### Activity
Stop after the line with "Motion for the". Up to that point, output every line of the listing below exactly from the first one onward, skipping pictures.

### Information provided

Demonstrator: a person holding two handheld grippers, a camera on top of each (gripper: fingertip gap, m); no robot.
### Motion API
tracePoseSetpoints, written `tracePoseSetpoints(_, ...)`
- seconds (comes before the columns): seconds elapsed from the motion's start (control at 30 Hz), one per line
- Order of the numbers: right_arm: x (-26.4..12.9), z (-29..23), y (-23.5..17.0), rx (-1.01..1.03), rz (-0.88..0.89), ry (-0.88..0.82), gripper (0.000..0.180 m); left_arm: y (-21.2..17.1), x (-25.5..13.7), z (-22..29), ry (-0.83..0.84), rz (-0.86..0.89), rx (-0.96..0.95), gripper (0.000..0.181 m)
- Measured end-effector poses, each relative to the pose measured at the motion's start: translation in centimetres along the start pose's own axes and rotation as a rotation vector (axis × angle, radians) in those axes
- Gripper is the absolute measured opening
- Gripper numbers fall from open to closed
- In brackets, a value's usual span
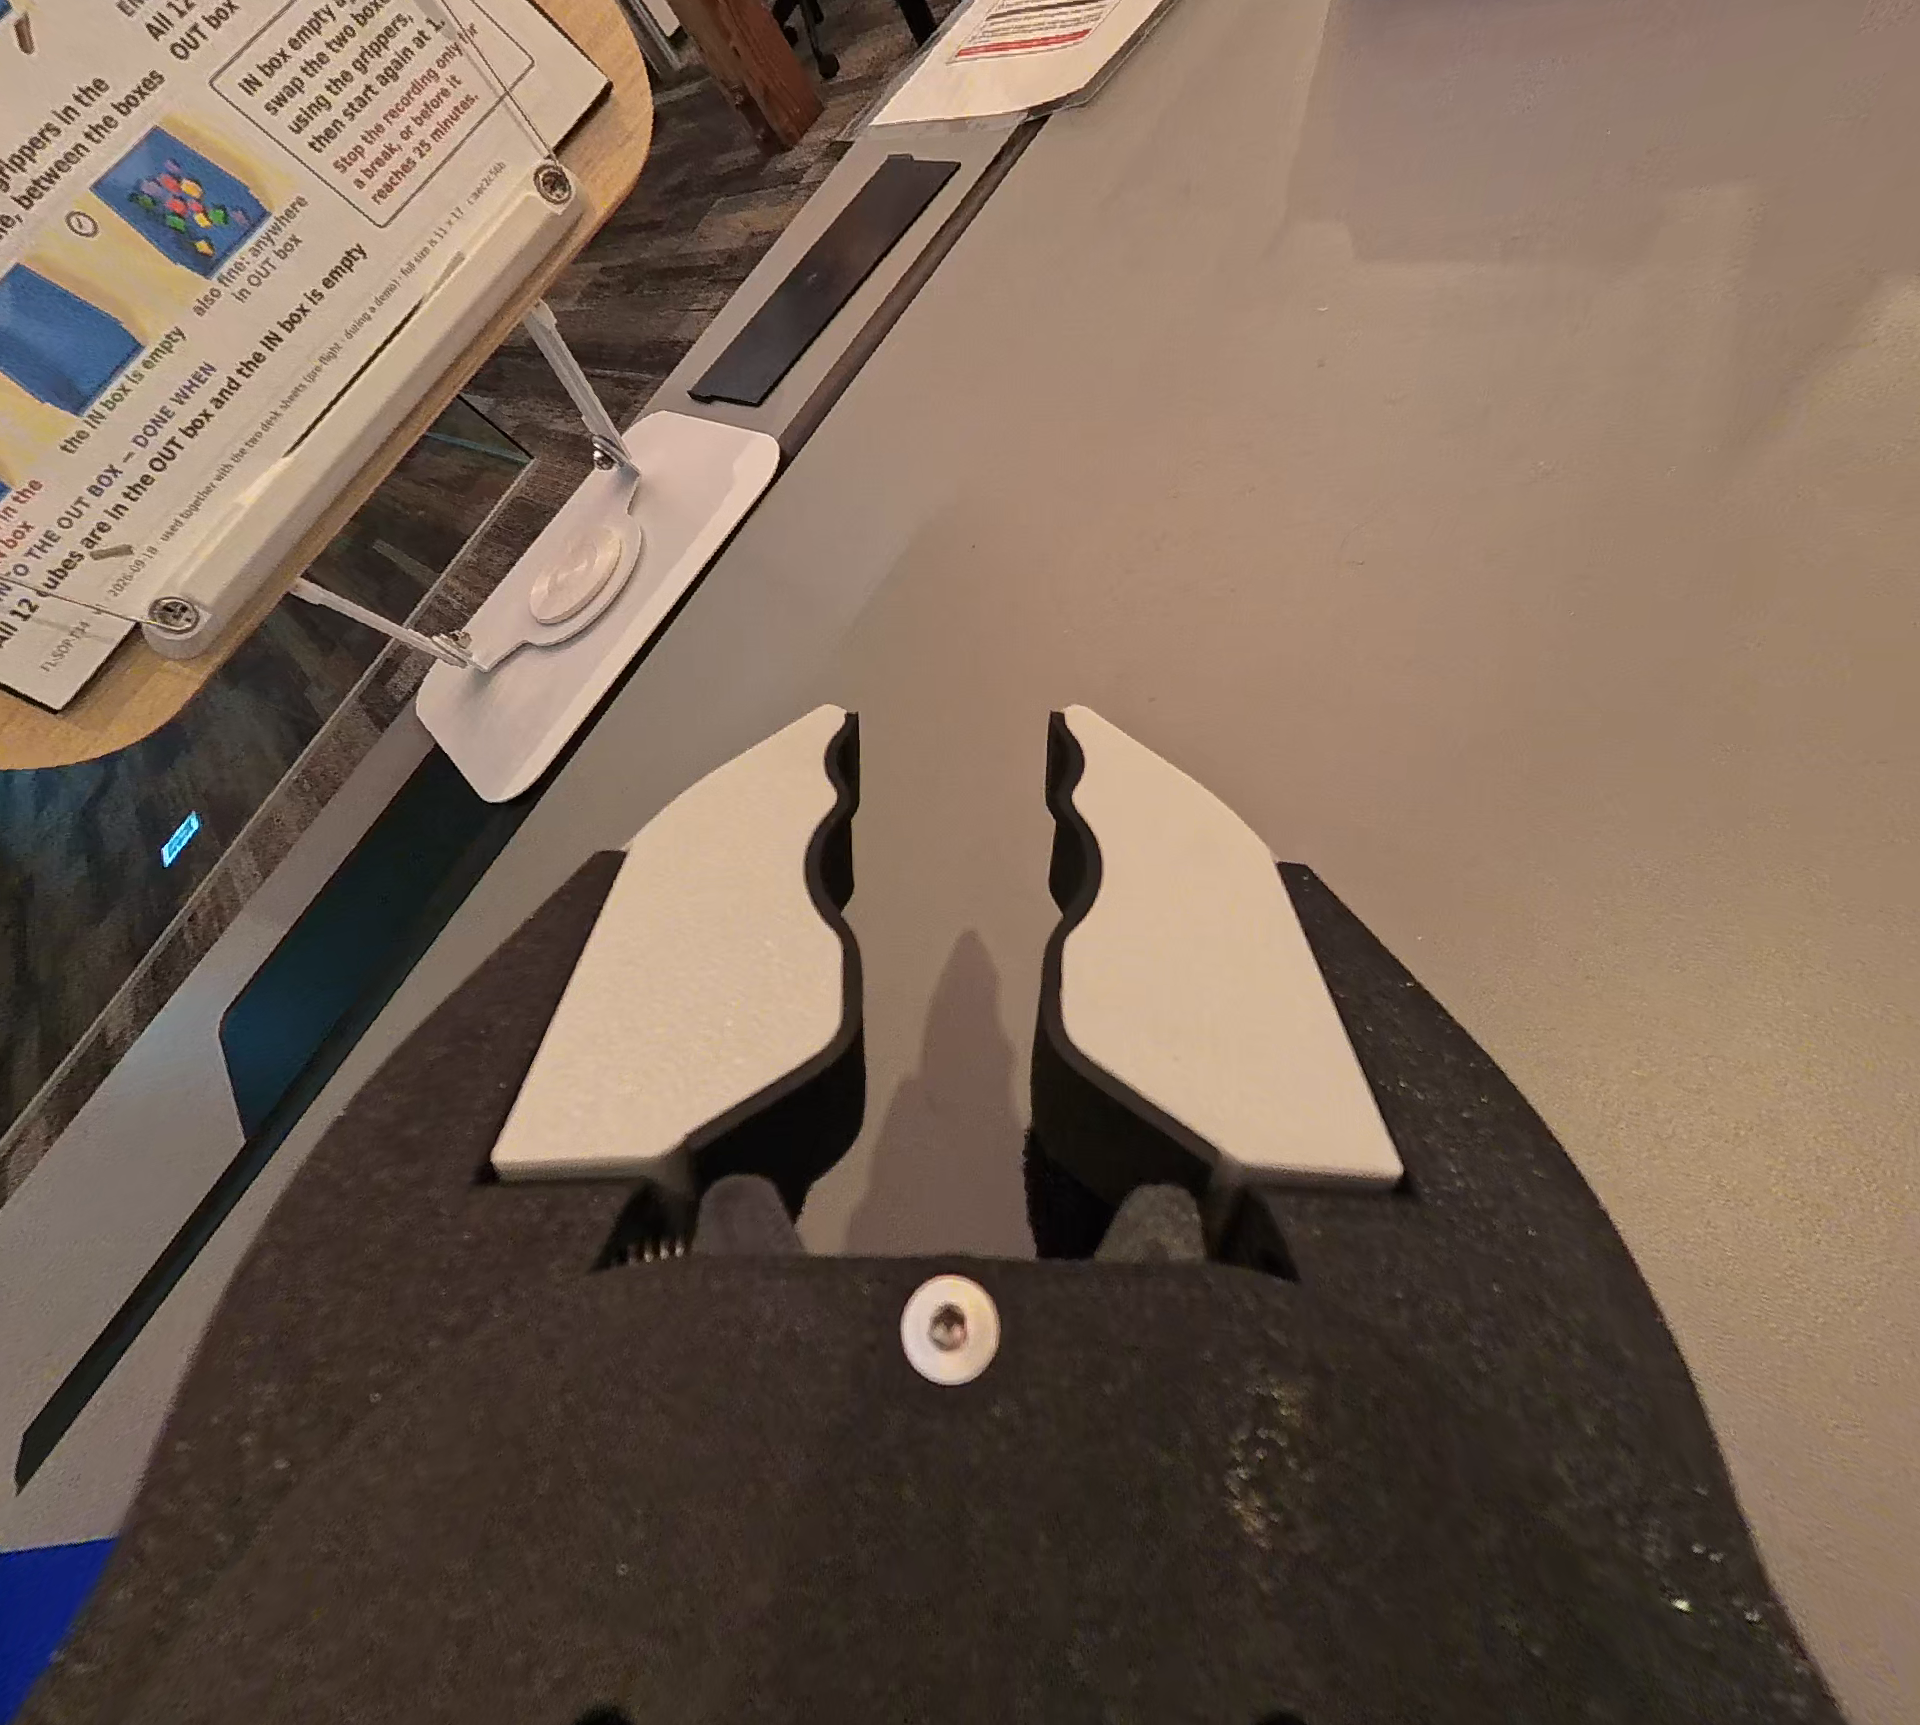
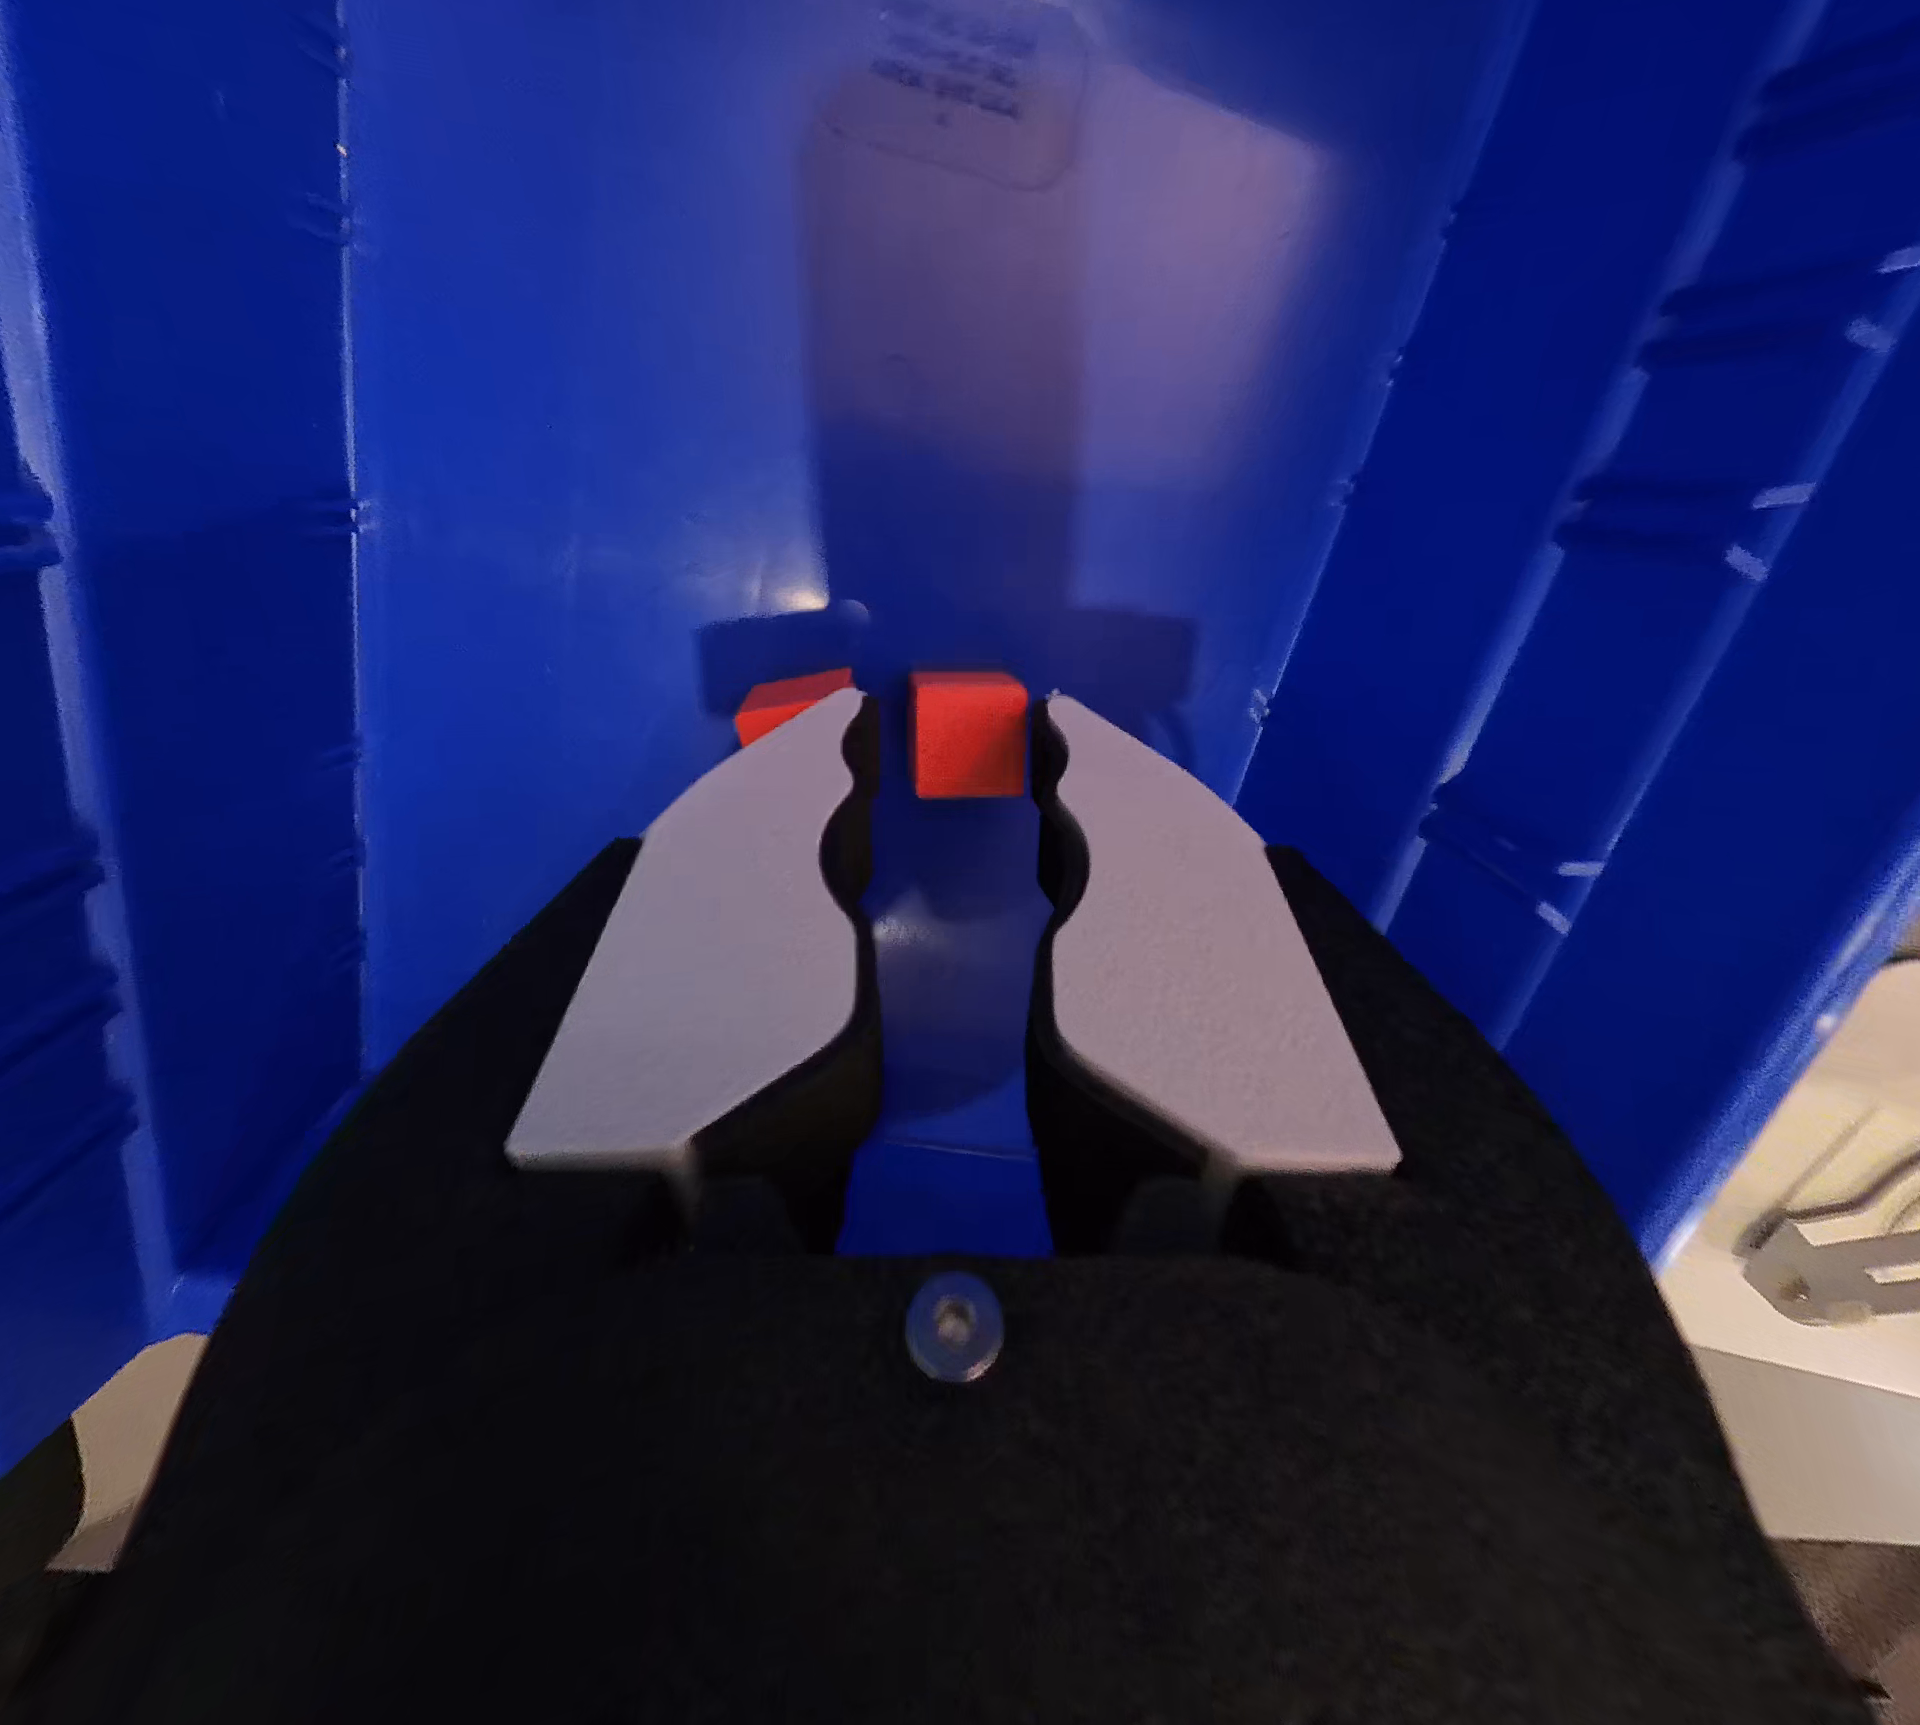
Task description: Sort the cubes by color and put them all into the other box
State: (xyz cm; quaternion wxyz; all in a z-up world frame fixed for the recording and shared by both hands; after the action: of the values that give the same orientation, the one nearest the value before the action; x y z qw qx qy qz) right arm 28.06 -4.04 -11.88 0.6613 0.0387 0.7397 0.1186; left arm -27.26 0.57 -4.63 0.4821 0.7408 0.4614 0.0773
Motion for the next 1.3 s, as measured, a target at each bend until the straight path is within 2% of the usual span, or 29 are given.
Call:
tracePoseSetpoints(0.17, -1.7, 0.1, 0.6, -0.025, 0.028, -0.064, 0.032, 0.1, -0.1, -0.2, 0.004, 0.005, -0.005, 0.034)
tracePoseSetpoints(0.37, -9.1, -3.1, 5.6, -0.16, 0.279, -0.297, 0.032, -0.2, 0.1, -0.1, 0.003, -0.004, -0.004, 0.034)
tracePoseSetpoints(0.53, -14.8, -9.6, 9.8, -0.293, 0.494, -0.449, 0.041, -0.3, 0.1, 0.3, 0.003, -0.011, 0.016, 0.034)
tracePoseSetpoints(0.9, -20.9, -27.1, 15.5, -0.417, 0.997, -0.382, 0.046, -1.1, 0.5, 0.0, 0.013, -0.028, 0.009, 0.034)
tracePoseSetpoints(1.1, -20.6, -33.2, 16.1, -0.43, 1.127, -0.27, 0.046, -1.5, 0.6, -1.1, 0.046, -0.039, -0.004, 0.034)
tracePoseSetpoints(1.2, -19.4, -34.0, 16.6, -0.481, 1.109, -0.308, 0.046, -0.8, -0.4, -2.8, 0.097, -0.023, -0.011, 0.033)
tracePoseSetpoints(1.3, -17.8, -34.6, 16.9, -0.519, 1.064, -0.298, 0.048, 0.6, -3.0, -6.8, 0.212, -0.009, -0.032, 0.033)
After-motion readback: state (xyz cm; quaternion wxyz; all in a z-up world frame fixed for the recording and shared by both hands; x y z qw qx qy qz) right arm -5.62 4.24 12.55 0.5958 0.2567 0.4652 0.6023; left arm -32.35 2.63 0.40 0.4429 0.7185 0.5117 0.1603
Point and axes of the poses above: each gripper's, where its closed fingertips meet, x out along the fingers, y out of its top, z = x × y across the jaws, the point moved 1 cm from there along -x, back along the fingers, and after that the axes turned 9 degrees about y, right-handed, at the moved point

### Reply to the exercise
Demonstrator: a person holding two handheld grippers, a camera on top of each (gripper: fingertip gap, m); no robot.
### Motion API
tracePoseSetpoints, written `tracePoseSetpoints(_, ...)`
- seconds (comes before the columns): seconds elapsed from the motion's start (control at 30 Hz), one per line
- Order of the numbers: right_arm: x (-26.4..12.9), z (-29..23), y (-23.5..17.0), rx (-1.01..1.03), rz (-0.88..0.89), ry (-0.88..0.82), gripper (0.000..0.180 m); left_arm: y (-21.2..17.1), x (-25.5..13.7), z (-22..29), ry (-0.83..0.84), rz (-0.86..0.89), rx (-0.96..0.95), gripper (0.000..0.181 m)
- Measured end-effector poses, each relative to the pose measured at the motion's start: translation in centimetres along the start pose's own axes and rotation as a rotation vector (axis × angle, radians) in those axes
- Gripper is the absolute measured opening
- Gripper numbers fall from open to closed
- In brackets, a value's usual span
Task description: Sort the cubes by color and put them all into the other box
State: (xyz cm; quaternion wxyz; all in a z-up world frame fixed for the recording and shared by both hands; after the action: of the values that give the same orientation, the one nearest the value before the action; x y z qw qx qy qz) right arm 28.06 -4.04 -11.88 0.6613 0.0387 0.7397 0.1186; left arm -27.26 0.57 -4.63 0.4821 0.7408 0.4614 0.0773
Motion for the next 1.3 s, as measured, a target at each bend until the straight path is within 2% of the usual span, or 29 are given.

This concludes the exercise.